= National Strategy for Homeland Security =

Plans for US civil defense and counterterrorism; formal federal response to 9/11

The United States National Strategy for Homeland Security (NSHS) is a formal government response to the events of September 11, 2001 at the Pentagon and World Trade Center. The document issued by President George W. Bush outlines the overall strategic considerations for cooperation between the federal government, states, private enterprises, and ordinary citizens in anticipating future terrorism attacks as well as natural disasters and other incidents of national significance. The National Response Framework is the part of the homeland security national strategy that is a comprehensive emergency management guideline for implementing scalable responses to disasters and other incidents of national significance.

== Goals ==

The four primary goals of the National Strategy for Homeland Security are:

- Prevent and disrupt terrorist attacks;
- Protect the American people, our critical infrastructure, and key resources;
- Respond to and recover from incidents that do occur; and
- Continue to strengthen the foundation to ensure our long-term success.

The first three goals help to organize national efforts while the last goal entails creating and transforming homeland security principles, systems, structures, and institutions.

== Implementation ==

One of the first steps in implementing the strategy was the creation of the Department of Homeland Security.

According to the "Homeland Security and National Security" section of the national strategy document:

The Preamble to the Constitution defines our federal government's basic purposes as "... to form a more perfect Union, establish justice, insure domestic Tranquility, provide for the common defense, promote the general Welfare, and secure the Blessings of Liberty to ourselves and our Posterity." The requirement to provide for the common defense remains as fundamental today as it was when these words were written, more than two hundred years ago.

The National Security Strategy of the United States aims to guarantee the sovereignty and independence of the United States, with our fundamental values and institutions intact. It provides a framework for creating and seizing opportunities that strengthen our security and prosperity. The National Strategy for Homeland Security complements the National Security Strategy of the United States by addressing a very specific and uniquely challenging threat – terrorism in the United States – and by providing a comprehensive framework for organizing the efforts of federal, state, local and private organizations whose primary functions are often unrelated to national security.

=== NIMS/ICS ===

Generally, the United States Federal Emergency Management Agency (FEMA) provides local guidance on implementing the National Incident Management System (NIMS) and Incident Command System (ICS) for local handling of emergency responses.

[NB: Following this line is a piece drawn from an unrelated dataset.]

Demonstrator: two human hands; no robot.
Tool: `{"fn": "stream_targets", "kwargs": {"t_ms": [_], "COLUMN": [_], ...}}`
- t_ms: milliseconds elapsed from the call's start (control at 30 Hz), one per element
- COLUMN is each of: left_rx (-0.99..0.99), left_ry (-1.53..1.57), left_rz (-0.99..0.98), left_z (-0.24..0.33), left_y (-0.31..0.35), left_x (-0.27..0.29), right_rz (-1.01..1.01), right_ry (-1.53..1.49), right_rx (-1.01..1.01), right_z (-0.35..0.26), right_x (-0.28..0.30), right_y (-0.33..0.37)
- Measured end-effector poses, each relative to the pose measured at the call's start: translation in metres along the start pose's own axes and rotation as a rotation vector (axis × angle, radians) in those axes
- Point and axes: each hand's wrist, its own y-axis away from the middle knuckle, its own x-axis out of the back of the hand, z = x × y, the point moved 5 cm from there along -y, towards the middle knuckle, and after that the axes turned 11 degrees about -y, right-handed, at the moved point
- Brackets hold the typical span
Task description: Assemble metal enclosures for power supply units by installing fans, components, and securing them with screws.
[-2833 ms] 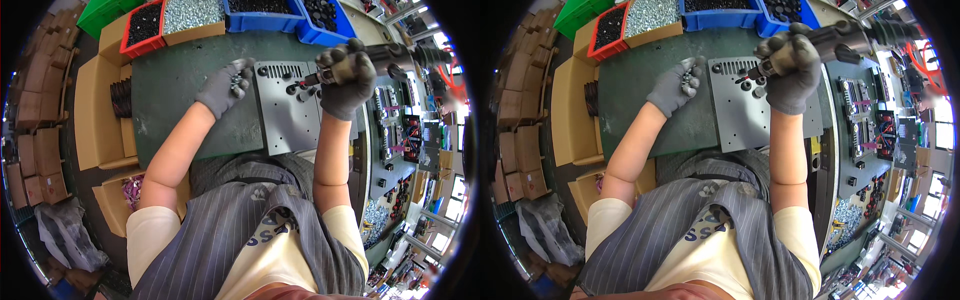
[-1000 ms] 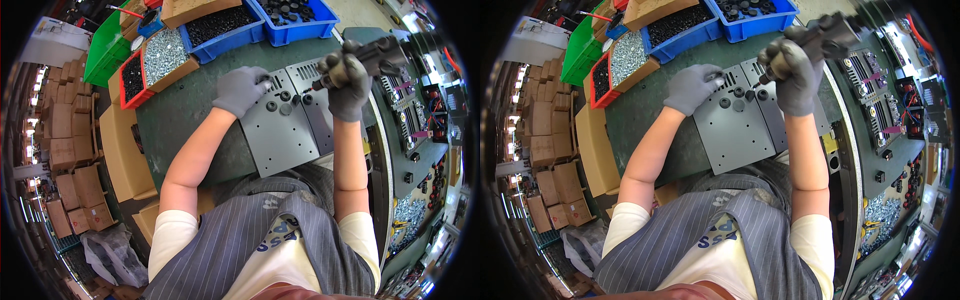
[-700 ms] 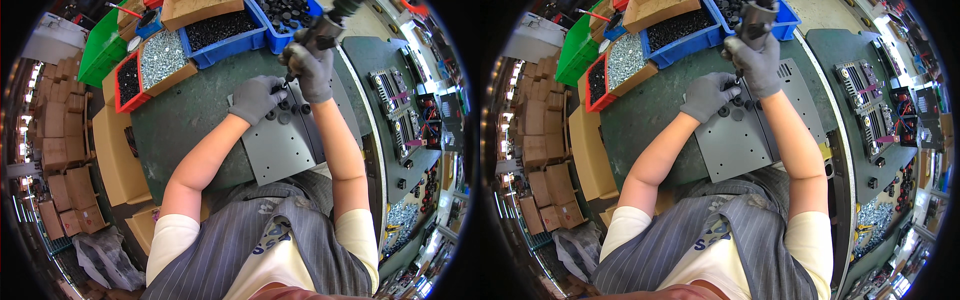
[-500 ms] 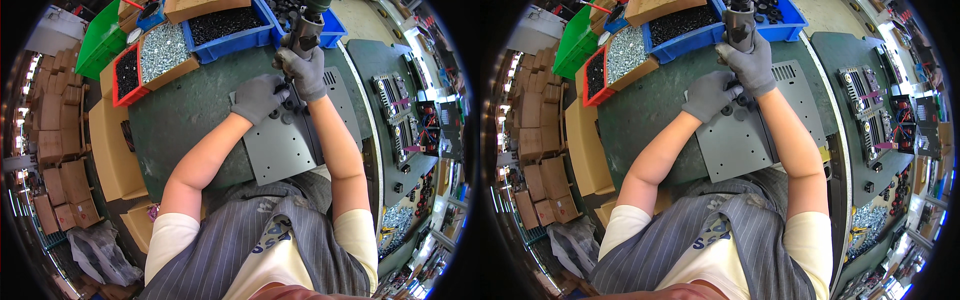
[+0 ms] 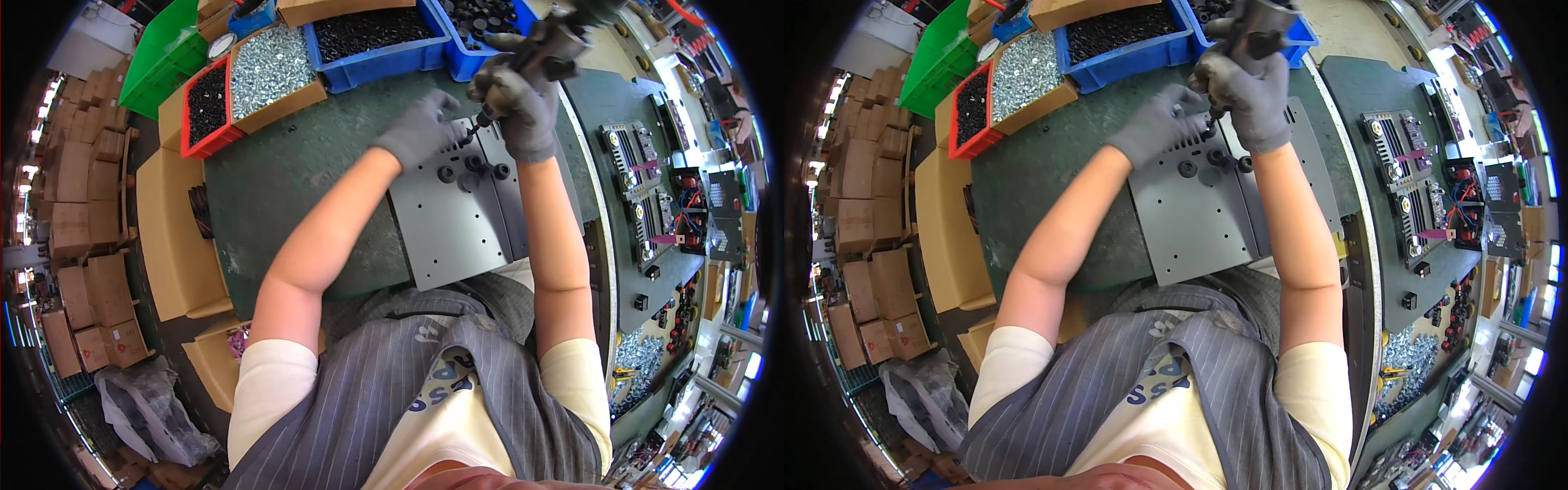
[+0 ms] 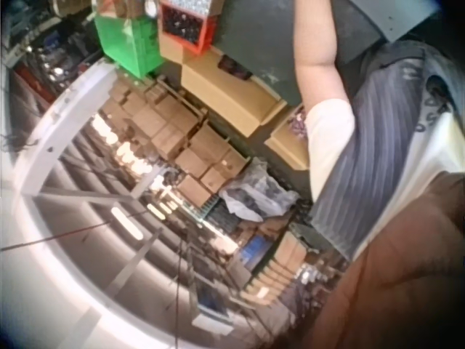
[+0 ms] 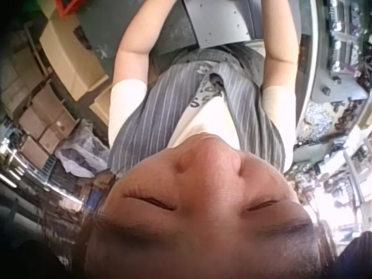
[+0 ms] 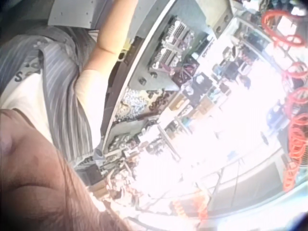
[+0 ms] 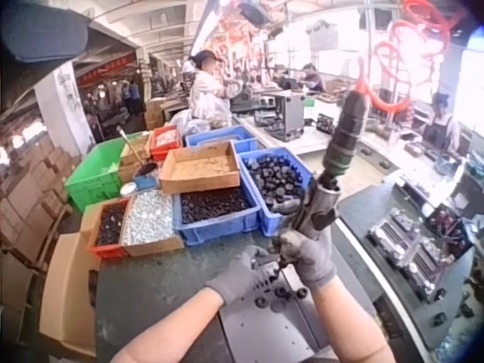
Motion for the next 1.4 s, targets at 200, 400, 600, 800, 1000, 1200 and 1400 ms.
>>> {"fn": "stream_targets", "kwargs": {"t_ms": [200,400,600,800,1000,1200,1400], "left_rx": [0.494,0.472,0.610,0.533,0.506,0.069,-0.172], "left_ry": [1.521,1.538,1.695,1.807,1.728,0.636,-0.337], "left_rz": [-0.186,-0.250,-0.369,-0.520,-0.490,-0.088,-0.043], "left_z": [-0.018,0.013,0.040,0.056,0.068,0.055,0.046], "left_y": [0.020,0.082,0.122,0.135,0.134,0.108,0.048], "left_x": [0.011,-0.012,-0.035,-0.039,-0.039,-0.013,0.014], "right_rz": [-0.075,-0.109,-0.143,-0.134,-0.163,-0.087,0.159], "right_ry": [-0.301,-0.516,-0.540,-0.496,-0.545,-0.629,-0.537], "right_rx": [0.198,0.212,0.260,0.250,0.231,0.248,0.231], "right_z": [-0.045,-0.058,-0.068,-0.070,-0.069,-0.070,-0.063], "right_x": [0.001,-0.005,-0.014,-0.018,-0.014,0.005,0.045], "right_y": [0.032,0.071,0.089,0.098,0.103,0.102,0.098]}}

As responses use up local resources, state and federal resources are mobilized under the National Response Framework, so that operational priorities are met during emergency responses of increasing size and complexity. All of these response activities are within the overall scope of the National Strategy for Homeland Security, whether emergency incidents are the result of terrorism or failure to respond may cause increased vulnerability to terrorism that may occur later.